A bientôt pour de prochains défis !

 

2 comments

  1. Delphine says:

    Chère Hanna,

    ah ! la, la ! Ces vilains mots qui nous échappent au moment le plus inopportun…

    Pour ma part, j’ai dû faire un travail sur moi une fois parvenue à l’âge adulte, car à l’adolescence, nous avons tendance à vouloir nous fondre dans le paysage et, de ce fait, adoptons les mauvaises manières des autres.

    Pourtant, à la maison, je n’entendais pas de vulgarités, papa étant un taiseux et maman surveillant son langage.

    Ce dont je me suis rendue compte quand j’ai voulu me débarrasser de ces vilains mots une fois pour toutes, c’est qu’il s’agit finalement plus d’estime de soi à retrouver que de mauvaises habitudes à perdre. Quand j’ai eu pris conscience de cela, les grossièretés ont disparu sans que je fasse (fisse ?) aucun effort.

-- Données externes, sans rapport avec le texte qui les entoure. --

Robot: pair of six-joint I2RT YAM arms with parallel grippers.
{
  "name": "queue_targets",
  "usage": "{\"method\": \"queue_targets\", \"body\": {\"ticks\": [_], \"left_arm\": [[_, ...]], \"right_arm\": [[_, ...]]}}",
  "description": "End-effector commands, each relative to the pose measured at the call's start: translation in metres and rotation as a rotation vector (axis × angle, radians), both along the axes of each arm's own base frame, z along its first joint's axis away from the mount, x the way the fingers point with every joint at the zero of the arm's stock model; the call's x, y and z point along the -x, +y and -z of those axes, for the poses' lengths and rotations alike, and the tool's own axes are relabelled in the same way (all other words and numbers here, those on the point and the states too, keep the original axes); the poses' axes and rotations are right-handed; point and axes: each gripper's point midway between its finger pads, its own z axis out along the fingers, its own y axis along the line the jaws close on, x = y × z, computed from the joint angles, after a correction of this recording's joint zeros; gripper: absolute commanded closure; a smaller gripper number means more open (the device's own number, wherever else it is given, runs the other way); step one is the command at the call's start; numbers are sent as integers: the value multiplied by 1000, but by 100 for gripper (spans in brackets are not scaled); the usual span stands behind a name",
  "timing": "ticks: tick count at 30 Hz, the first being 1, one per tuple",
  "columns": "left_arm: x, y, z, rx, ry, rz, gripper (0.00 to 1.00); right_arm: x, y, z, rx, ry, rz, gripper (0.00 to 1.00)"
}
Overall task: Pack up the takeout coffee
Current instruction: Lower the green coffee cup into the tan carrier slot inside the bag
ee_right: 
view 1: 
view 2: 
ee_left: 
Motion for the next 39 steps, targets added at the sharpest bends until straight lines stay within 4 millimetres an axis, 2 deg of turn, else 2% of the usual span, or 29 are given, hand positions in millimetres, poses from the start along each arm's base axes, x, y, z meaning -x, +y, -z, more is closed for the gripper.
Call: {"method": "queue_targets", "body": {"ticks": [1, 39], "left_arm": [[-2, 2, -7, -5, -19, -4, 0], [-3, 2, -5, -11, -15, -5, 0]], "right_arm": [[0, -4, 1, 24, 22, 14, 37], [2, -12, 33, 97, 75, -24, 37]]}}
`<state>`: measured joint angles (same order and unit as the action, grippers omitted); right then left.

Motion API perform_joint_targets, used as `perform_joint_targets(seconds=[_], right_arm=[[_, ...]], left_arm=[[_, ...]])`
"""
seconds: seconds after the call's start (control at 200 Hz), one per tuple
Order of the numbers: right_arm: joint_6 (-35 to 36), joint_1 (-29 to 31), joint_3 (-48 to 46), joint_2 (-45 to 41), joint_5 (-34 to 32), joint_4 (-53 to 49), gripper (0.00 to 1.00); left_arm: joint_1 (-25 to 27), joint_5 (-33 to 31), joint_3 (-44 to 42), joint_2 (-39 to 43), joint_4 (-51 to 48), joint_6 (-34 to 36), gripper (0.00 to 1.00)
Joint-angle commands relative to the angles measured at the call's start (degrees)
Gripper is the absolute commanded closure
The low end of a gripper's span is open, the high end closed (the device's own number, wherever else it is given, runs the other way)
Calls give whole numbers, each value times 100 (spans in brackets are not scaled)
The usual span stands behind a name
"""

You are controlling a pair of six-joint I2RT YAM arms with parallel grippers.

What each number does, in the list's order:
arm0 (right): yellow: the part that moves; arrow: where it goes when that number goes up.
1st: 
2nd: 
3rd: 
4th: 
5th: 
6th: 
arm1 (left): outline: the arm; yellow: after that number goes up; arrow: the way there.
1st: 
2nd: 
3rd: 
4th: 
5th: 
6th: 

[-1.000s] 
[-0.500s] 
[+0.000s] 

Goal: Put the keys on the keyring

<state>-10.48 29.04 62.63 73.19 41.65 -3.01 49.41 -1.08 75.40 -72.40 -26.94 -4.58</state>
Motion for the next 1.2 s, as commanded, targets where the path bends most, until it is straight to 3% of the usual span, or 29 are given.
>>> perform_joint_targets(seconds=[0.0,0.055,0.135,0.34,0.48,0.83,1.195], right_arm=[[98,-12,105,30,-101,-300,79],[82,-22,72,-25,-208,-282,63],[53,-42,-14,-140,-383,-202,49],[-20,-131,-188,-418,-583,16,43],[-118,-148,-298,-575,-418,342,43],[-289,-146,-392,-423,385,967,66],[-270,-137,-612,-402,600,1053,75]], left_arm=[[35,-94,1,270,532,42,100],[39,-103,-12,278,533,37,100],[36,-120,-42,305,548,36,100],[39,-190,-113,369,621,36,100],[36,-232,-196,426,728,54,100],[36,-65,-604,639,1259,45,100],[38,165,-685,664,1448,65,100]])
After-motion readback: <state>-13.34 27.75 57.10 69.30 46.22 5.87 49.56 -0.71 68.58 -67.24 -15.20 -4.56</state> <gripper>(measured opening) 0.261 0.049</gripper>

    Aujourd’hui, j’ai la fierté de pouvoir dire qu’aucune vulgarité ne sort de ma bouche, excepté, peut-être, dans une situation exceptionnelle, du style : je renverse un flacon d’eau de Javel sur la robe de mariée de ma belle-soeur.

    Je vous rassure, ça n’est jamais arrivé. Ouf ! J’évite de mettre à proximité les produits ménagers et les robes de mariée, ainsi aucun risque de gros mot à l’horizon, ha ha ha !

    Nous avions parlé de notre amour commun pour Agatha Christie dans un précédent commentaire : avez-vous lu son autobiographie ? Si ce n’est pas le cas, je vous la recommande. Etant historienne et archéologue de formation, je me suis régalée à la lecture des pages portant sur sa vie auprès de son archéologue d’époux (le deuxième).

    Bien à vous,

    Delphine

    • Hanna GAS says:

      Chère Delphine,

      Merci pour cette suggestion. Je me souviens, à présent, que ma mère me l’avait conseillé il y a quelques années. Je vais lui demander ses exemplaires, si jamais elle les as encore… Merci de m’avoir rappelé leur existence!
      J’ai découvert il y a deux ans, qu’Agatha Christie était l’une des première femme au monde a avoir surfé. Justement en accompagnant son second mari. Autour de moi, il y a beaucoup de surfeurs (dont mon mari). Le fait que la grande Reine du Crime ait surfé est encore le plus grand argument à mes yeux en faveur de ce sport.

      Oui, pour les vulgarités. Je partage votre avis : une fois qu’on le décide, elles disparaissent d’un coup.